Ten years on, inclusion in The Times Top 50 Employers for Women list continues to be highly desirable. Every October, the most progressive of British businesses submit themselves to a four-month review process where every element of their gender equality strategy is explored, assessed and measured. The results never fail to inspire us, showing the tangible change that can be achieved by embedding gender equality into core business strategy and processes.
However, despite such innovations, equality in the workplace is yet to be the reality for many women – especially those with multiple intersectional identities. With the COVID-19 pandemic threatening to stall, and even reverse, progress on gender equality at work, what are the lessons that employers can take from this year’s Times Top 50 cycle to safeguard their efforts in the future?
“Despite employers doing a lot to address gender inequality within their organisations, there is generally a lack of evidence of meaningful impact on whether the approach of an organisation is working.”
1. Your efforts are unprecedented – keep going
This year saw an increase in overall scores from all applicants, with specific issue area scores on policies and initiatives, external engagement and inappropriate behaviour skyrocketing from previous years. It is so encouraging to see employers make concentrated efforts to listen to, support and represent women across different intersectional identities, and to challenge gender stereotypes in wider society through intensified efforts to engage clients, customers, suppliers and communities. Additional training to support line managers in confronting bullying and sexual harassment in the workplace is a welcome addition to existing policies and reporting mechanisms. This goes a long way to help creating an inclusive workplace culture where all employees can thrive.
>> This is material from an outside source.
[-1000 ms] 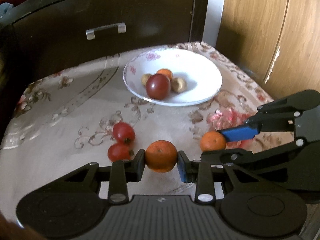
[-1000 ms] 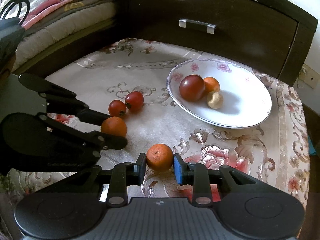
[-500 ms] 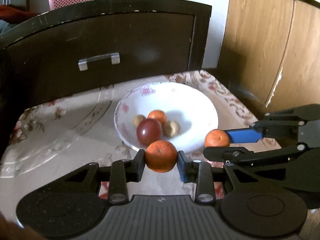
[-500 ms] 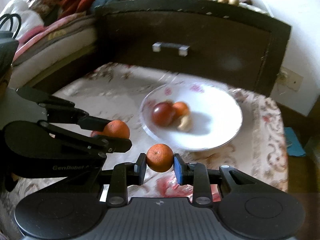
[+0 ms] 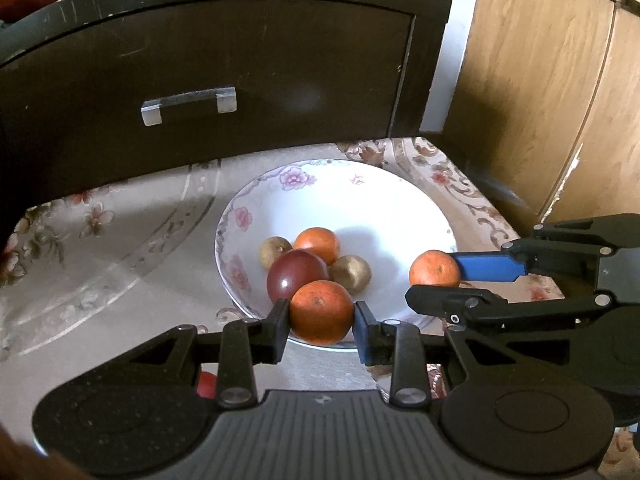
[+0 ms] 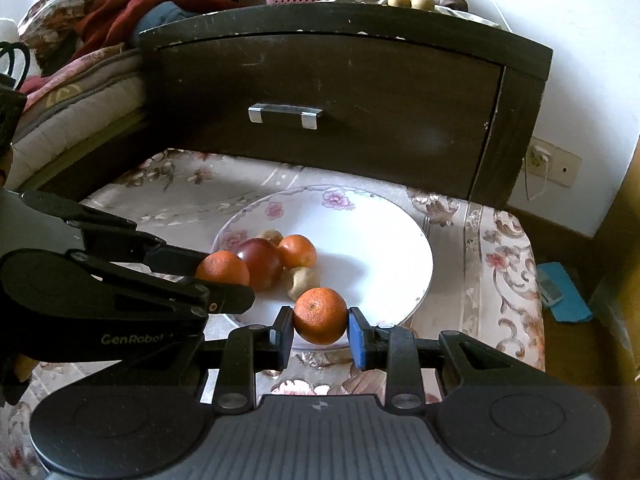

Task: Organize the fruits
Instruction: 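Carry both oranges over the white bowl and lower them in, then open both tools to release the oranges into the bowl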

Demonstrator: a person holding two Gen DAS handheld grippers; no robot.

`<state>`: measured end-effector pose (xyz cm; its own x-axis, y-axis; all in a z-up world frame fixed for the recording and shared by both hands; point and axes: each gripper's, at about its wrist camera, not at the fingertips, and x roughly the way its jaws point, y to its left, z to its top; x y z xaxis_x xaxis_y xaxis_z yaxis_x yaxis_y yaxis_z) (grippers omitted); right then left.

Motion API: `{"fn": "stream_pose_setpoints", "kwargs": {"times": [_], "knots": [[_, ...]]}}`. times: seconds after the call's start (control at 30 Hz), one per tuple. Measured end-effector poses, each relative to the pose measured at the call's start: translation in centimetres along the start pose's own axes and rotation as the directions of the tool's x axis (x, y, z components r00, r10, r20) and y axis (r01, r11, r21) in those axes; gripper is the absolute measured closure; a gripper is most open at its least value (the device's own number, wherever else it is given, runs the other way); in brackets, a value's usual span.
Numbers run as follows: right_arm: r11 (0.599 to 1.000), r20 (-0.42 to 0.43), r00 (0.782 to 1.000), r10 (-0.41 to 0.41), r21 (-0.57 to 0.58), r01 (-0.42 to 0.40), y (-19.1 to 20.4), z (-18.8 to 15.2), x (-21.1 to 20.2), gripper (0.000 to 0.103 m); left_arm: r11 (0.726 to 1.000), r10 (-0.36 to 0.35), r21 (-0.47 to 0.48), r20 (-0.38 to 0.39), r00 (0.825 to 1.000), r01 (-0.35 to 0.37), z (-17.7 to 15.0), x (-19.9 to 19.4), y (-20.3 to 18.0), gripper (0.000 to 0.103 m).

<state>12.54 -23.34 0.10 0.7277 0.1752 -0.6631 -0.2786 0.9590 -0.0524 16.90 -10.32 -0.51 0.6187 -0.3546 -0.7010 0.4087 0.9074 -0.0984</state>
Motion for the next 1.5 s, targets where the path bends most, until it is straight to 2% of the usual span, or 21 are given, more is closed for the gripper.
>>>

2. But don’t forget the fundamentals
Pay and reward, and transparency and pay gap reporting continue to be the lowest scoring questions across applications to The Times Top 50. Conduct regular equal pay and gender pay audits to ensure fairness in your pay and reward processes, and assess such systems for bias and a lack of transparency. Publish your 2019-20 gender pay gap (if not already done so) and use as much information as possible to contextualise this gap (such as gender pay gap figures by ethnicity or the pay gap between partners) Add an action plan to your narrative that includes SMART, time-bound targets to address your gender pay gap.
3. Always measure impact
Six of the questions in The Times Top 50 application process mark for evidence of both action and impact. In analysing these areas, scores that measure impact are lower across the board. Despite employers doing a lot to address gender inequality within their organisations, there is generally a lack of evidence of meaningful impact on whether the approach of an organisation is working. The areas where this impacted overall score the most was for family friendly policies and pay and reward. Ensure mechanisms to measure impact are built in to any new initiative or policy, and evaluate your existing processes to address whether you are capturing the impact of your efforts.
The Times Top 50 Employers for Women Insights Report is due to be published in August.